Work request: Once you find the line with "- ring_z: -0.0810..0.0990" in the data that follows, repeat it and every line after it exactly, through the line with "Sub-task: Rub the".

>>>

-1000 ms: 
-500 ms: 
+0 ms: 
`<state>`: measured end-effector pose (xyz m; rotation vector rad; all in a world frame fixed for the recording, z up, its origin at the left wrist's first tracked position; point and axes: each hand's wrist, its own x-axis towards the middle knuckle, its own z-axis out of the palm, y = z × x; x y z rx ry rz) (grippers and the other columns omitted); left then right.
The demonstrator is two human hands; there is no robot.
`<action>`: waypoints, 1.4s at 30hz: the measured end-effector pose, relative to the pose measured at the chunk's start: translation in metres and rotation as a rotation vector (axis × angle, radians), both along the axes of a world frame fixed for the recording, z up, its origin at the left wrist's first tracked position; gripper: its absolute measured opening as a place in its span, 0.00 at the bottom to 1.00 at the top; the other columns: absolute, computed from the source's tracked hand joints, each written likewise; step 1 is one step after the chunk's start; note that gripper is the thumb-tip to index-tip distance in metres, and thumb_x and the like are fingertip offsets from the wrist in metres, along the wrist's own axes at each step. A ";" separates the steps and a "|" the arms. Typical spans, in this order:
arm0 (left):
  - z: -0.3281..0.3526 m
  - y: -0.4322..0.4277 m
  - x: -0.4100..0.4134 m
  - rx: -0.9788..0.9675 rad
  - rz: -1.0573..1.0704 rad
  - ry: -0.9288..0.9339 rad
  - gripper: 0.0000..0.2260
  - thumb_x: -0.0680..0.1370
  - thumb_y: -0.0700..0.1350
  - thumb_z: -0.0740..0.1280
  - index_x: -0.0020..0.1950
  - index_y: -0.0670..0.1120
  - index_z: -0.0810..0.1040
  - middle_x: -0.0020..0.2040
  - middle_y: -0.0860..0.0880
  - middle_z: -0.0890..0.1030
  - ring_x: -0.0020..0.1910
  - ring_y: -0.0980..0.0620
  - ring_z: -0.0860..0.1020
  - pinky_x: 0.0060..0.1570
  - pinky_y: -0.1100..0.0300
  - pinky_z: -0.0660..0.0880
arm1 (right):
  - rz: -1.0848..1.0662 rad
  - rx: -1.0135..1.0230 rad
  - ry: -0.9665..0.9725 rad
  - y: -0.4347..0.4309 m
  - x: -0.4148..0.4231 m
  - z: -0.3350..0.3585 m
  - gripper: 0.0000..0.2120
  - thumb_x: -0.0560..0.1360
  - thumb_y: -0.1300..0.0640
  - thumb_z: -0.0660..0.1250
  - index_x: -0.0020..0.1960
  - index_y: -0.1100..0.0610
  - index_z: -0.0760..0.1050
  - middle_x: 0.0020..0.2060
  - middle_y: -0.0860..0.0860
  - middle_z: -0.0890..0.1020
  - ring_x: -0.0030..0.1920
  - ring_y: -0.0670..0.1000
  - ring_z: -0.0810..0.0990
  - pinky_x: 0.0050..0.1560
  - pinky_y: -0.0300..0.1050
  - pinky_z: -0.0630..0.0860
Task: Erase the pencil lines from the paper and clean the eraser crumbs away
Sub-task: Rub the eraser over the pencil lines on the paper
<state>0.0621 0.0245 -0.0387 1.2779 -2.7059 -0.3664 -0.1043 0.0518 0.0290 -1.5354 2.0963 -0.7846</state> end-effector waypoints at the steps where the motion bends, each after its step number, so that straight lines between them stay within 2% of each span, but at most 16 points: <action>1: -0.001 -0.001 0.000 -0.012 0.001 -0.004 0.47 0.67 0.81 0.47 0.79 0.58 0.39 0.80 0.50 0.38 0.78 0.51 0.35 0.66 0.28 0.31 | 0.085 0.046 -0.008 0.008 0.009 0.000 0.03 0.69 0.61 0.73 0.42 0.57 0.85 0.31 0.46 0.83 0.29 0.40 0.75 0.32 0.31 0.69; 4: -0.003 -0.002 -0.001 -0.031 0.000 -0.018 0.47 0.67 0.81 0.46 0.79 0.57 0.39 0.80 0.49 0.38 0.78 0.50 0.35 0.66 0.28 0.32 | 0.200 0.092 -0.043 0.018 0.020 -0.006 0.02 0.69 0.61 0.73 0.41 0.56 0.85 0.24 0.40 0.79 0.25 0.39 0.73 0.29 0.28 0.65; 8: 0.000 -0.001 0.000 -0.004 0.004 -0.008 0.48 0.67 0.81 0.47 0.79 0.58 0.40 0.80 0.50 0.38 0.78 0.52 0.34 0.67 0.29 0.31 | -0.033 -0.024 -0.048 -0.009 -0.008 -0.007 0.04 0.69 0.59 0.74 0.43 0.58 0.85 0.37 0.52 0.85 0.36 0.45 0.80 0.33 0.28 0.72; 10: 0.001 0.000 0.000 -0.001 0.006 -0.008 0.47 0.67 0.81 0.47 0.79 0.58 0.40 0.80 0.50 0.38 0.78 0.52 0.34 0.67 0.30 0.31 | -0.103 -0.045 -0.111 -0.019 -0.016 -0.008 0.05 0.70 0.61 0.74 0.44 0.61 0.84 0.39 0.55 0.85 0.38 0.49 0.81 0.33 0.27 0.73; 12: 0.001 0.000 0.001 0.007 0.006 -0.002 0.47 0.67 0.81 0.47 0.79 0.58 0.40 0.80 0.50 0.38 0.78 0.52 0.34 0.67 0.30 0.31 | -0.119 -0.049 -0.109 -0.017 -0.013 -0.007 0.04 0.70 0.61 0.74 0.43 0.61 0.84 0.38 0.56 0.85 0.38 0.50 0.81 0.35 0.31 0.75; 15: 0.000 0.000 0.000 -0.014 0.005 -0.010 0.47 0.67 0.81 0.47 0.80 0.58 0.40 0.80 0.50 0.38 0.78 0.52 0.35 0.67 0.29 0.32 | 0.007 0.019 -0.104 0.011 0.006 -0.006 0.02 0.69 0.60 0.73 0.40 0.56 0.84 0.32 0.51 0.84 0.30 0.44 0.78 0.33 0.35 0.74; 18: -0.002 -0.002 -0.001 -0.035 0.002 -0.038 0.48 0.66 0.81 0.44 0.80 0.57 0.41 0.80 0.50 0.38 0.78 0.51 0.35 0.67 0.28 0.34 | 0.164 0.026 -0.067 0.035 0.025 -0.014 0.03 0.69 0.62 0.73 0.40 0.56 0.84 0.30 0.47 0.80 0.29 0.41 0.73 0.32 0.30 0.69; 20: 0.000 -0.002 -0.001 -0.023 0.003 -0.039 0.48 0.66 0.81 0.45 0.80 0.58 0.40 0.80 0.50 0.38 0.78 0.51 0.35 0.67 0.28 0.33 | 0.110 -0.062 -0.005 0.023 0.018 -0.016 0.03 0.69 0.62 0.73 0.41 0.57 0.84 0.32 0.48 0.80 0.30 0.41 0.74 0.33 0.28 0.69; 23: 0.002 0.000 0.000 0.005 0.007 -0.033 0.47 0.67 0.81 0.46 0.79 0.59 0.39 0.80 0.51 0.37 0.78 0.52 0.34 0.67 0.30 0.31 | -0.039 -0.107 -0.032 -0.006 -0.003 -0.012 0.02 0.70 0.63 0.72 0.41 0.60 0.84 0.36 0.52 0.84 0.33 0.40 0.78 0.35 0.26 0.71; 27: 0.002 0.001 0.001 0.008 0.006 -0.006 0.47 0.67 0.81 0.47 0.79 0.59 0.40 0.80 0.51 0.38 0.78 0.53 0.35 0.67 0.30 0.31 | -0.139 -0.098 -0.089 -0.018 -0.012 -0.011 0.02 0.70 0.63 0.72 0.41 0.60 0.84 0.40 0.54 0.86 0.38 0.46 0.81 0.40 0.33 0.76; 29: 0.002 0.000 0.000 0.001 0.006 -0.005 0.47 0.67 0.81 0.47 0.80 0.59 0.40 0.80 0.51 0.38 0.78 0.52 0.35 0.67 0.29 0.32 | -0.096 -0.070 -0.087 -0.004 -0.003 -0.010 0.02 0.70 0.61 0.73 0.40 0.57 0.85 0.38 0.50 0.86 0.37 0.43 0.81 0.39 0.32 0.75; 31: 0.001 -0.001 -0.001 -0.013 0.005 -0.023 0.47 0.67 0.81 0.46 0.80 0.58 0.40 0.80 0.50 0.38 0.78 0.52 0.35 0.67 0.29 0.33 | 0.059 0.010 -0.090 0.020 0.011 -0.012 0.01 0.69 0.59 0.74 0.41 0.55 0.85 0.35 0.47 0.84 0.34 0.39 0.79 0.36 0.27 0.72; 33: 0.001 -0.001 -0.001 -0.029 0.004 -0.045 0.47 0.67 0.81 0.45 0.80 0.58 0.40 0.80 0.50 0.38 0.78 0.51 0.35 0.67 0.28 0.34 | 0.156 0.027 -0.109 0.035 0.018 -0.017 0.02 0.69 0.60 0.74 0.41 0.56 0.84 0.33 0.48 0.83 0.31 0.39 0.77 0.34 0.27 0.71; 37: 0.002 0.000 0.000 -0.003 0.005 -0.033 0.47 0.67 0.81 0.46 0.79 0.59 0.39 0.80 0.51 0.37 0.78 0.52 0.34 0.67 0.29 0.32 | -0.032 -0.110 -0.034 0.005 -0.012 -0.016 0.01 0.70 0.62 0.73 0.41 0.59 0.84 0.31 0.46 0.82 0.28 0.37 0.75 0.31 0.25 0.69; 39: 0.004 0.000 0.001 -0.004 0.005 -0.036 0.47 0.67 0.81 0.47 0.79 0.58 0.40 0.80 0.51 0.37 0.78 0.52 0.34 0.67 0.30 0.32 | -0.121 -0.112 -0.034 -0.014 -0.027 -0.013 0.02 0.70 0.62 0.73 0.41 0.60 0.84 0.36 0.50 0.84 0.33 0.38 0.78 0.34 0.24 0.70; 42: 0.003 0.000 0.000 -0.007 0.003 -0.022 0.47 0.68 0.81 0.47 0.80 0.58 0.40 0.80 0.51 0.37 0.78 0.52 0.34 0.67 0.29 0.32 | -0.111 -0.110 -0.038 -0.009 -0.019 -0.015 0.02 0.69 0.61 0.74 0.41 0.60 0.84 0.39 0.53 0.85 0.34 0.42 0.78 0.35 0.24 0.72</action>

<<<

Written solution:
  - ring_z: -0.0810..0.0990
  - pinky_x: 0.0050..0.1560
  - pinky_y: -0.0300..0.1050
  - pinky_z: -0.0630..0.0860
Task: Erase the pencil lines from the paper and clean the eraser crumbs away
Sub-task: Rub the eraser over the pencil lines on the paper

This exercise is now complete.